夜幕像一块浸了水的黑绒布 沉甸甸地压下来
忽然 一阵狂风卷着沙砾撞在窗玻璃上 发出“噼里啪啦”的声响 紧接着 豆大的雨点砸落下来 起初是稀疏的“嗒嗒”声,转瞬就汇成了密集的鼓点 天地间仿佛扯起了千万道银线 雨帘厚重得看不见远处的灯火 只有雷声在云层里翻滚 闷沉沉地炸开 震得窗户嗡嗡作响
雨水顺着屋檐狂奔而下 在地面汇成了湍急的溪流 路灯的光晕裹在雨雾里 晕出一片模糊的黄 世界被这场大雨吞没 只剩下雨的咆哮 风的嘶吼 还有屋檐下连绵不断的水帘 在黑夜里织成一张无边无际的网
左奇函蹲在路灯下 单薄的衣服被雨水浸湿紧贴着皮肤 凌乱的头发粘在脸蛋上 胳膊上还有新的伤疤
左奇函又被他的父亲打了 他又被赶了出来 这数不清是第几次了 自从左奇函的母亲跟别的男人跑了以后 左萧就像变了一个人一样 天天打骂他 把所有脾气都撒在他身上 一开始左奇函还以为是自己惹爸爸生气了 每次都哭着求左萧不要打自己了 但后来 左奇函发现 那个男人根本就是恨他 他再也哭不出来了
今夜又是一个难熬的夜晚
左奇函数不清自己在马路边过了多少个夜了 每次都是等天亮有人发现他自己才能被送回去
“妈妈……你们都不要我了吗。
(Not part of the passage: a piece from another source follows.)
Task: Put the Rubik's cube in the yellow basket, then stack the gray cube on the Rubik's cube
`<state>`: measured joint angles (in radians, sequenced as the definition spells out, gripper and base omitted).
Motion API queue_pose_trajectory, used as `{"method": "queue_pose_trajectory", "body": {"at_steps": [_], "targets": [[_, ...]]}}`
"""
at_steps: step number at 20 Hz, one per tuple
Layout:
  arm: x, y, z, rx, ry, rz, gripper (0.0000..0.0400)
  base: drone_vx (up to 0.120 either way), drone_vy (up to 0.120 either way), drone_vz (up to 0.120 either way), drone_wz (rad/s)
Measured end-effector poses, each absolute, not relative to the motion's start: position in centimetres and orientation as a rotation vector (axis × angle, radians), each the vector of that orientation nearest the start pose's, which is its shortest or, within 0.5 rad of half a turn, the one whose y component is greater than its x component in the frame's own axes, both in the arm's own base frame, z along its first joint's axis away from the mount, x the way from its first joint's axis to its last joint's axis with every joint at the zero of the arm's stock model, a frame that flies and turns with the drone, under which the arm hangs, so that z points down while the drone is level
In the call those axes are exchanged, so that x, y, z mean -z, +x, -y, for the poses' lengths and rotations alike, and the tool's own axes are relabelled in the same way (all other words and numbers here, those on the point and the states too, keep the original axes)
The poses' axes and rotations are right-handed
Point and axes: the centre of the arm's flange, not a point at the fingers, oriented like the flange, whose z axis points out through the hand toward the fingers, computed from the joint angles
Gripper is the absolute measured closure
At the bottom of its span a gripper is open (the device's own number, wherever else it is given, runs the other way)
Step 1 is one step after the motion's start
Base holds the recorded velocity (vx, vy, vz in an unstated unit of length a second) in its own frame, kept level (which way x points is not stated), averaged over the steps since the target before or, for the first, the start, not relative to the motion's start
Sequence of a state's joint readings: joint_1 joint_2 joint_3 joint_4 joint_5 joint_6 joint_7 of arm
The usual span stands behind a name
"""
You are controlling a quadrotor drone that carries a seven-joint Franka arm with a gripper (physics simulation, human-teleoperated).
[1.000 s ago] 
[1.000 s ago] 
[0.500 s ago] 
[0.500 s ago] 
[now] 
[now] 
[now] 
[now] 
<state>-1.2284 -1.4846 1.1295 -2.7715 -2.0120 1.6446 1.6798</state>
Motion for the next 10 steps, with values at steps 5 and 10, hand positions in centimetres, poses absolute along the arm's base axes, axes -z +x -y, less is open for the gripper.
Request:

”左奇函声音略带哽咽 默默低下头 雨水打在脸上很疼 但心更疼
这时 一把伞撑在左奇函头顶 左奇函抬头一看 是一个小男孩 年龄应该与自己差不多 杨博文眨着自己的眼睛 对左奇函说“你怎么不回家呀”左奇函眼眸暗了暗“我没有家了”左奇函语气平淡 听不出来任何感情 杨博文愣住了 他意识自己说错话了“对不起对不起”左奇函摇摇头 他对这些早就无所谓了“你要不要跟我回家”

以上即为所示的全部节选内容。